REQUIRED WORK
Output exactly the lines that run from the top of the entries to the line holding "An annotation job", including both of those lines.
[[ ENTRIES SHOWN open ]]
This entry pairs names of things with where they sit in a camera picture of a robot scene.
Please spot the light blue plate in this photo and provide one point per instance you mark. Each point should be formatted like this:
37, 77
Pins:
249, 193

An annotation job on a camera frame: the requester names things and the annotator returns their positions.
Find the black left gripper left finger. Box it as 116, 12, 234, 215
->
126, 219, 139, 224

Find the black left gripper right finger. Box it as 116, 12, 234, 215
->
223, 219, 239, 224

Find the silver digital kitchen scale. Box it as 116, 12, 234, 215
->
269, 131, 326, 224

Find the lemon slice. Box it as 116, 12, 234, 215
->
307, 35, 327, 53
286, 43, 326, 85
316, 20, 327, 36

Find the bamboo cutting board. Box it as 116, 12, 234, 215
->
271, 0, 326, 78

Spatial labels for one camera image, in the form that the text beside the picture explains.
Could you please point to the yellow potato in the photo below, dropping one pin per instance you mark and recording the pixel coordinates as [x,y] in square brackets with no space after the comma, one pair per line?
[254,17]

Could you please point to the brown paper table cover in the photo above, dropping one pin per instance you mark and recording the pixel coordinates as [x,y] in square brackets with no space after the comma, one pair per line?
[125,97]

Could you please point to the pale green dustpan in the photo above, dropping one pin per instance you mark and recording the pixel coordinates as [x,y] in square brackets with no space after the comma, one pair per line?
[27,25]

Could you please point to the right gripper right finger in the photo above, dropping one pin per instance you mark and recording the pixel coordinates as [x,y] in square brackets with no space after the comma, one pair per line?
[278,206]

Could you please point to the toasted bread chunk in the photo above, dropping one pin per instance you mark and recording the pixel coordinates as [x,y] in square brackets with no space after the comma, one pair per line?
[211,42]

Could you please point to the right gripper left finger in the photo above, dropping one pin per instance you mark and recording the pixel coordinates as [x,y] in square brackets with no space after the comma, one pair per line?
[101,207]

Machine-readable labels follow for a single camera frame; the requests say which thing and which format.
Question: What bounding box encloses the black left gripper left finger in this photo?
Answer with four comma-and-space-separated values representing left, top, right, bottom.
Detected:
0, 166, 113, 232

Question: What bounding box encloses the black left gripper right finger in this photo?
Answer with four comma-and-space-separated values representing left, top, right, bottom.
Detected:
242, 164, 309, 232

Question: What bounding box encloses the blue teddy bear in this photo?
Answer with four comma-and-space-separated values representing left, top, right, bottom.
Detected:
[[ ENTRIES SHOWN closed ]]
YOUR SOLUTION
This entry pairs names of things with where they sit in a camera picture of a robot scene.
Please spot the light blue plate in this photo and provide one point per instance you mark. Each point should be formatted like this:
37, 77
Pins:
249, 193

An annotation job on a camera frame: the requester names things and the annotator returns their positions.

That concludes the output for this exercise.